Action item:
The expected output is an exact copy of each line from the line with "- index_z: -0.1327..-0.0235" through the end of the data below, with no pictures in it.
┌──
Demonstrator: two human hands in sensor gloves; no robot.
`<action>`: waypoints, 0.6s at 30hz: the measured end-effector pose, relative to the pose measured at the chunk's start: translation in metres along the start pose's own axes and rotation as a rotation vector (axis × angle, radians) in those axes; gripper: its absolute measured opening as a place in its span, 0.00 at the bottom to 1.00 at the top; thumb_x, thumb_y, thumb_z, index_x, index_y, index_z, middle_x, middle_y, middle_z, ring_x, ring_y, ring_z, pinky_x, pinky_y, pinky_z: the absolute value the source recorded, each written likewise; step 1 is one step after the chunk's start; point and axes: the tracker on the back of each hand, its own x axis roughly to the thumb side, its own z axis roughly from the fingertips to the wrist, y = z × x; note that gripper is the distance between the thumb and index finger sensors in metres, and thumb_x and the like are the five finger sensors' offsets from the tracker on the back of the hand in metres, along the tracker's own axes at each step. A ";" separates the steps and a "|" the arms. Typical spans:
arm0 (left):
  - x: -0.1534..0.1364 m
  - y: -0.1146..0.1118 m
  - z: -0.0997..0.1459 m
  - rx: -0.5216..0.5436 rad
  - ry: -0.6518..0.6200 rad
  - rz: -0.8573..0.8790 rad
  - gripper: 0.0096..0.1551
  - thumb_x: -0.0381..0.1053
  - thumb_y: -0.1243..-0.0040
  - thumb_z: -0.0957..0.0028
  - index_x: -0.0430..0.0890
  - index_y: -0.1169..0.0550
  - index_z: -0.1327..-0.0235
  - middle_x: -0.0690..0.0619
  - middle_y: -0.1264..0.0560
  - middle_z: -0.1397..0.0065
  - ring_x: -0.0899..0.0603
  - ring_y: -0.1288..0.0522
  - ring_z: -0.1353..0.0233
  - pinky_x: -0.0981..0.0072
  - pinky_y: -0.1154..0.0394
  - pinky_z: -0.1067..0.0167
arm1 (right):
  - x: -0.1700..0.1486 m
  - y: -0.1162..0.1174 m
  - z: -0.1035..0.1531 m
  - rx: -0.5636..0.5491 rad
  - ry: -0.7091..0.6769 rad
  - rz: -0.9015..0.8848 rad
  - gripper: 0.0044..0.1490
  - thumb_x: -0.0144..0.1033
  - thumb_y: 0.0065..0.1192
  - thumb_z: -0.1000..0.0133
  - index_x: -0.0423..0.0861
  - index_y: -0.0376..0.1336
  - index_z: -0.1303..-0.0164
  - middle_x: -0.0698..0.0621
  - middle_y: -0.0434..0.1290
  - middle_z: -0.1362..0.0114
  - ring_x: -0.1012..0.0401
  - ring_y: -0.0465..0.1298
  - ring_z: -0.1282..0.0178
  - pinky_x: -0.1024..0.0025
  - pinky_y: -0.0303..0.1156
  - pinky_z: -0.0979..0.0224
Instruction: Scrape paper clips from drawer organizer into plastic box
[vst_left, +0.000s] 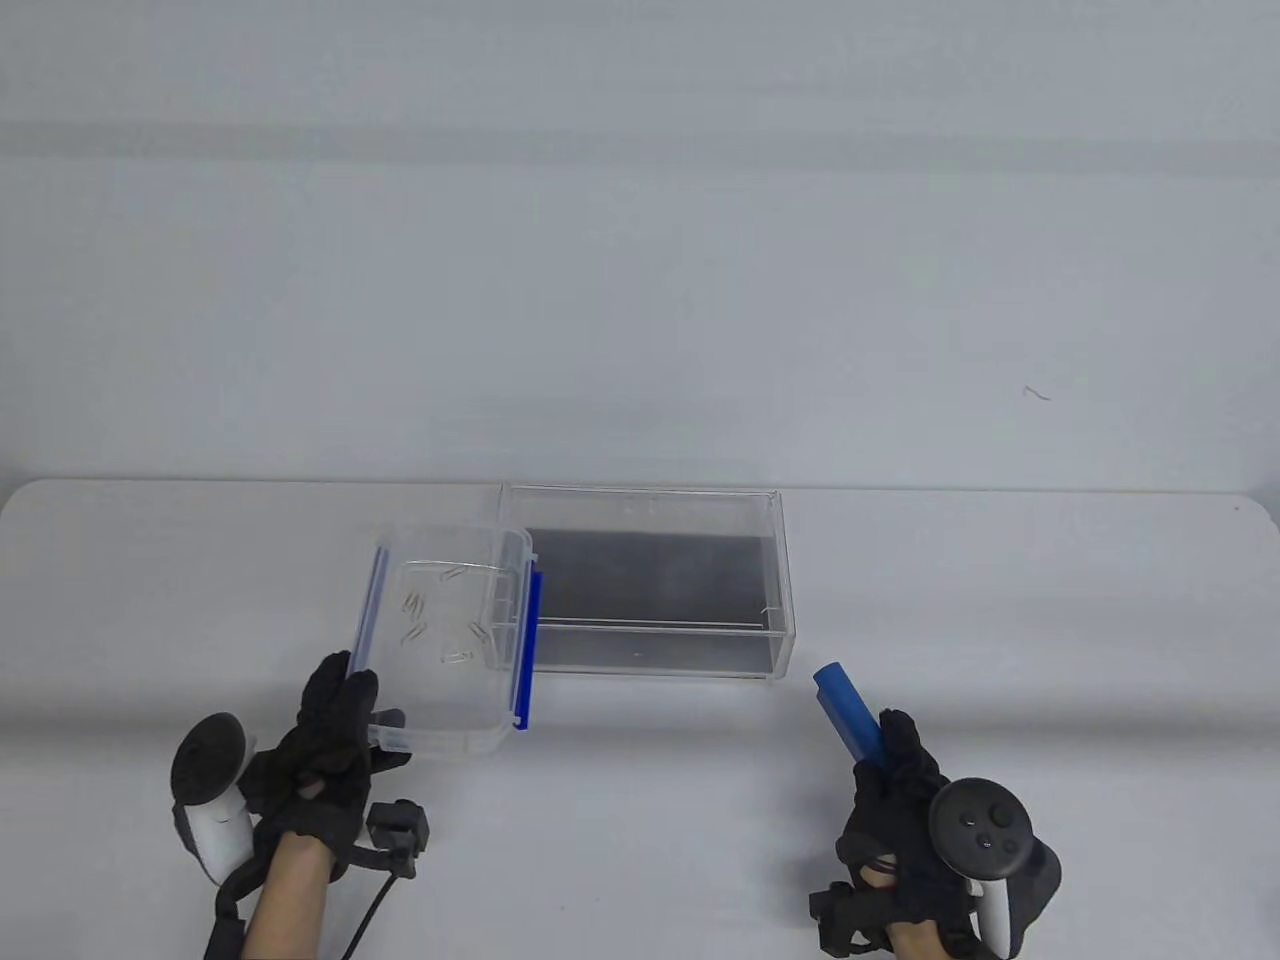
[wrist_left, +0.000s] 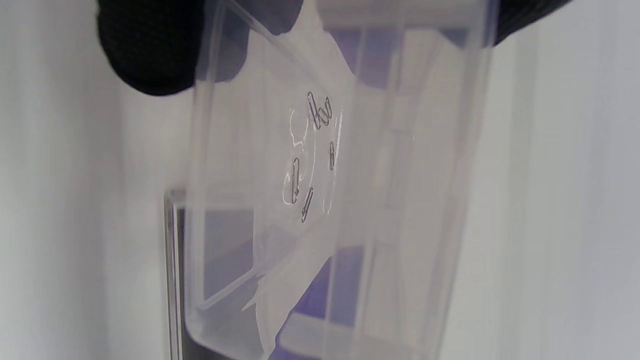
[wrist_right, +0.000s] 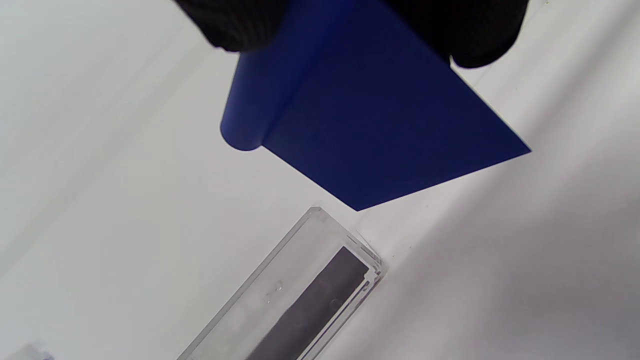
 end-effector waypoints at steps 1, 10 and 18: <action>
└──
Answer to this problem:
  - index_z: -0.1327..-0.0235
  - middle_x: -0.0690..0.0619
  - middle_y: -0.1264..0.0560
  - middle_z: -0.1397..0.0065
  - ring_x: -0.0899..0.0603
  - ring_y: -0.1288..0.0522
  - ring_z: -0.1353..0.0233
  - pinky_x: -0.0981..0.0072
  - pinky_y: -0.1154..0.0394
  - pinky_z: -0.1067..0.0167
arm1 (right):
  - x: -0.1700..0.1486 m
  - y: -0.1162..0.1174 m
  - z: -0.1035..0.1531 m
  - rx: -0.5636..0.5491 rad
  - ry: -0.7091..0.6769 rad
  - rz: -0.9015..0.8848 rad
  - gripper: 0.0044..0.1490
  - thumb_x: -0.0144..0.1033
  - thumb_y: 0.0065..0.1192
  - thumb_z: -0.1000..0.0133
  - index_x: -0.0423..0.0861
  - index_y: -0.0376..0.1336
  - index_z: -0.1303..-0.0164
  - middle_x: -0.0698..0.0621
  - middle_y: -0.0434..0.1290
  - middle_z: -0.1362..0.0114
  - ring_x: -0.1012..0.0401
  - ring_y: -0.0465..0.1298
  - ring_z: -0.1282..0.0178
  - pinky_x: -0.1024..0.0025
  - pinky_y: -0.0303..0.1156
  - pinky_z: -0.0979..0.0224
Instruction: Scrape paper clips from drawer organizer into plastic box
[vst_left, +0.000s] 
[wrist_left, +0.000s] 
[wrist_right, +0.000s] 
 end-effector waypoints at steps 1, 10 and 18: <action>

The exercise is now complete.